Omit all pictures. Print the remaining lines exactly, from the start of the data through the line containing "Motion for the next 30".

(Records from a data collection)

⁂

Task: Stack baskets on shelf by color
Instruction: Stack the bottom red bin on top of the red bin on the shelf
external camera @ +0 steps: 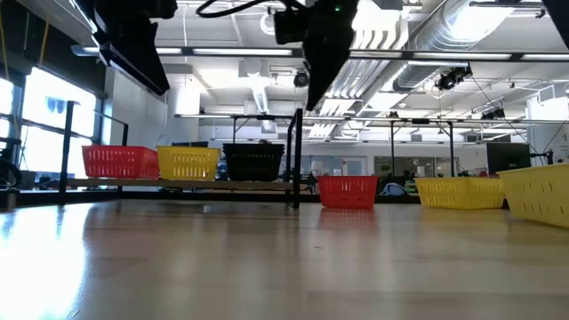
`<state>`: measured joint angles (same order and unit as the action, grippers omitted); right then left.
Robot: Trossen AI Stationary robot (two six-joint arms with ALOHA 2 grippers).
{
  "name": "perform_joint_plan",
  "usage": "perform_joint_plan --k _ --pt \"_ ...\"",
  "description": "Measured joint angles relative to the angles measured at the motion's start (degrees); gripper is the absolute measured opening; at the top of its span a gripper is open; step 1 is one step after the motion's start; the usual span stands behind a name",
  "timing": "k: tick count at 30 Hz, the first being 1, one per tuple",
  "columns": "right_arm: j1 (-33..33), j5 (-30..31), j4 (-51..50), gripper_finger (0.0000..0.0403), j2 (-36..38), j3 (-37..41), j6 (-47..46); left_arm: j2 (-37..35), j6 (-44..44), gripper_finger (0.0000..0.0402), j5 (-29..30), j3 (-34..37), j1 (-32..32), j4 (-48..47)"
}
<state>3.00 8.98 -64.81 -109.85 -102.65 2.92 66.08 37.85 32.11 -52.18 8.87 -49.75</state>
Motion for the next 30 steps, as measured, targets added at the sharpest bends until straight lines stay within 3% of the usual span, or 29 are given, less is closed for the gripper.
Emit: perform_joint_plan --k 10,22,30 --pt "-6.01 5.61 2.28 0.0099 12.92 15.28 -16.64 0.00 1.00 0.0158 -0.18 0.00 2.98 -0.07" --pt "-16.73 4.37 2.31 0.0099 28.96 30.54 -49.21 0.00 2.05 0.0158 -1.94 0.00 3.71 -0.17" --pt "-27.11 0.88 1.53 0.0099 33.33 37.64 -71.35 0.00 2.05 0.0158 -2.22 0.00 3.71 -0.18"
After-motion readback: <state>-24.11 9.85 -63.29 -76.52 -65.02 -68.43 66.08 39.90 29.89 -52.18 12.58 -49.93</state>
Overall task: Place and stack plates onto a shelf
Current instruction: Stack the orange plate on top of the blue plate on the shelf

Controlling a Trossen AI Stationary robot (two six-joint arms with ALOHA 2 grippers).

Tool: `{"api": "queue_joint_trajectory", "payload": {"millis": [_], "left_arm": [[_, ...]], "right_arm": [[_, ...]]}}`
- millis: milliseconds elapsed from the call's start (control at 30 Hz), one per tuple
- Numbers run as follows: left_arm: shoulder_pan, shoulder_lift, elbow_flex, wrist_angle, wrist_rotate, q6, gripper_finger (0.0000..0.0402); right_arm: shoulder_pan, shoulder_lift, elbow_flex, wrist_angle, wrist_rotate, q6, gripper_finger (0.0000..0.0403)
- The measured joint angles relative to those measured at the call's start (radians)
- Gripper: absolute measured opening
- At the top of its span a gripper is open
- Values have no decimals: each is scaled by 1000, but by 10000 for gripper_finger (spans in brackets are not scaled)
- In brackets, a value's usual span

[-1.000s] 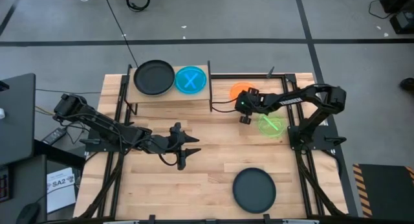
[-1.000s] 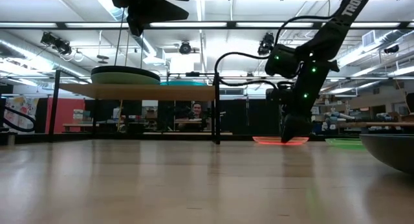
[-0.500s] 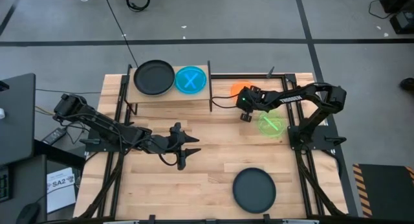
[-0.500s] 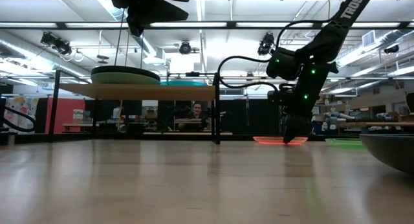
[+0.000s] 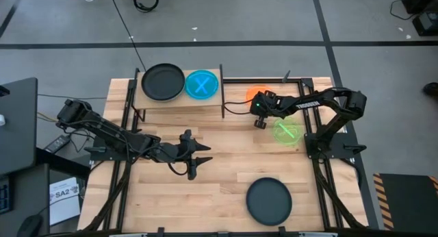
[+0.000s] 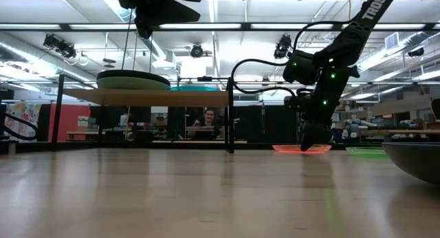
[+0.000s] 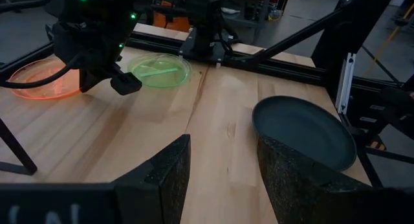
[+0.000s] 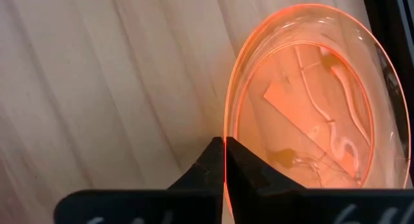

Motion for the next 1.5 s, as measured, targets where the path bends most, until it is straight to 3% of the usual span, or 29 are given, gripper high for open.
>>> {"api": "queue_joint_trajectory", "payload": {"millis": [633, 1200, 1500], "left_arm": [[0, 0, 0, 0, 0, -1, 185], [-40, -20, 1, 4, -3, 86, 185], [-46, -116, 1, -66, -1, 115, 185]], "right_arm": [[17, -27, 0, -27, 18, 2, 6], [17, -325, 0, -159, 4, 2, 5], [30, -493, 0, -158, -16, 33, 5]]}}
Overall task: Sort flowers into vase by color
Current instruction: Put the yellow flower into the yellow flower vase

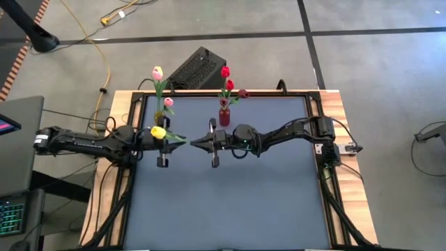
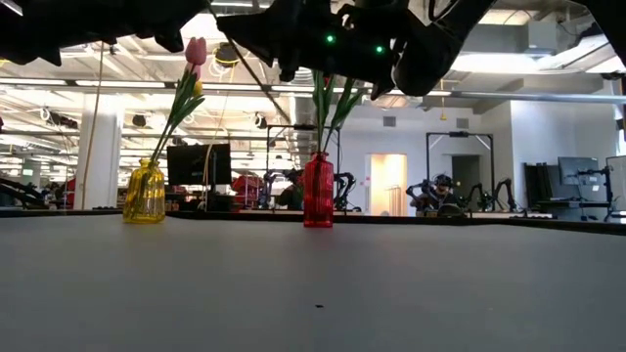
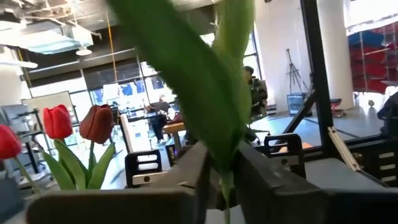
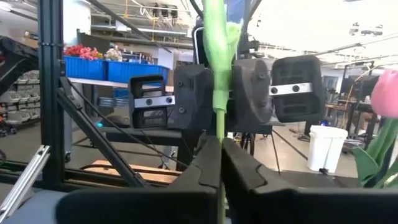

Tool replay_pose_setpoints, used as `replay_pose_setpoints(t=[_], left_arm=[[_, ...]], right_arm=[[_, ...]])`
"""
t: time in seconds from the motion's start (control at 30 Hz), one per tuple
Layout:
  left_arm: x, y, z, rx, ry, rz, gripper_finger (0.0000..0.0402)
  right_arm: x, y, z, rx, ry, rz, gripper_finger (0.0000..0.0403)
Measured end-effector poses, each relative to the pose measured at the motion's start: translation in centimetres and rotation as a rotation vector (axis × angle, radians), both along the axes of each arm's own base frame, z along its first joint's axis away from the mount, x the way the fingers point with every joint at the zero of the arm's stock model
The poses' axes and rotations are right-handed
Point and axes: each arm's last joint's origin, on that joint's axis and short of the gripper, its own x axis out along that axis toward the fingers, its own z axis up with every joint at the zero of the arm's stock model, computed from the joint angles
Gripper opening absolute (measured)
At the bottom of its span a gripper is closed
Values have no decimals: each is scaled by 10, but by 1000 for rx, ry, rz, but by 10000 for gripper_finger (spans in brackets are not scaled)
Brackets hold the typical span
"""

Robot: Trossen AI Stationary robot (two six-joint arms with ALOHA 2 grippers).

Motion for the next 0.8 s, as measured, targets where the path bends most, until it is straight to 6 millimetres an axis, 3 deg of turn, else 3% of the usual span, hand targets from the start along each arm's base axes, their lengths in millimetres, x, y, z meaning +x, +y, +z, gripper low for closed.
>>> replay_pose_setpoints(t=[0.13, 0.53, 0.67, 0.8], left_arm=[[0, 0, 1, 6, -9, 0, 10], [-2, 2, 2, 11, 36, 82, 3], [-5, 3, 15, 18, 157, 132, 2], [-13, 6, 40, 15, 251, 225, 2]], right_arm=[[0, 2, 1, -2, -15, 3, 83], [0, 3, 0, 3, 4, 12, 207], [1, 1, -4, 4, 48, 8, 229], [2, -1, -8, 4, 97, 11, 234]])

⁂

__Task answer__:
Task: Stack baskets on shelf by color
Instruction: Stack the bottom red bin on top of the red bin on the shelf
external camera @ +0 steps: 
`<state>`: measured joint angles (same order and unit as the action, grippers omitted); right then left.
Robot: Trossen AI Stationary robot (two six-joint arms with ALOHA 2 grippers).
{
  "name": "perform_joint_plan",
  "usage": "perform_joint_plan --k _ --pt \"_ ...\"",
  "description": "Measured joint angles relative to the angles measured at the motion's start (degrees); gripper is the absolute measured opening; at the top of its span a gripper is open; step 1 is one step after the motion's start; the usual span stands behind a name",
  "timing": "k: tick count at 30 Hz, the first being 1, one per tuple",
  "columns": "right_arm: j1 (-33..33), j5 (-30..31), j4 (-51..50), gripper_finger (0.0000..0.0403), j2 (-36..38), j3 (-37..41), j6 (-47..46); left_arm: j2 (-37..35), j6 (-44..44), gripper_finger (0.0000..0.0402), j5 (-29..30), j3 (-34..37), j1 (-32..32), j4 (-48..47)"
}
<state>3.00 8.98 -64.81 -109.85 -102.65 2.92 66.08 37.85 32.11 -52.18 8.87 -49.75</state>
Motion for the next 30 steps, as measured, targets added at the sharpest bends until straight lines stay within 3% of the usual span, or 29 are given, less is closed for the gripper.

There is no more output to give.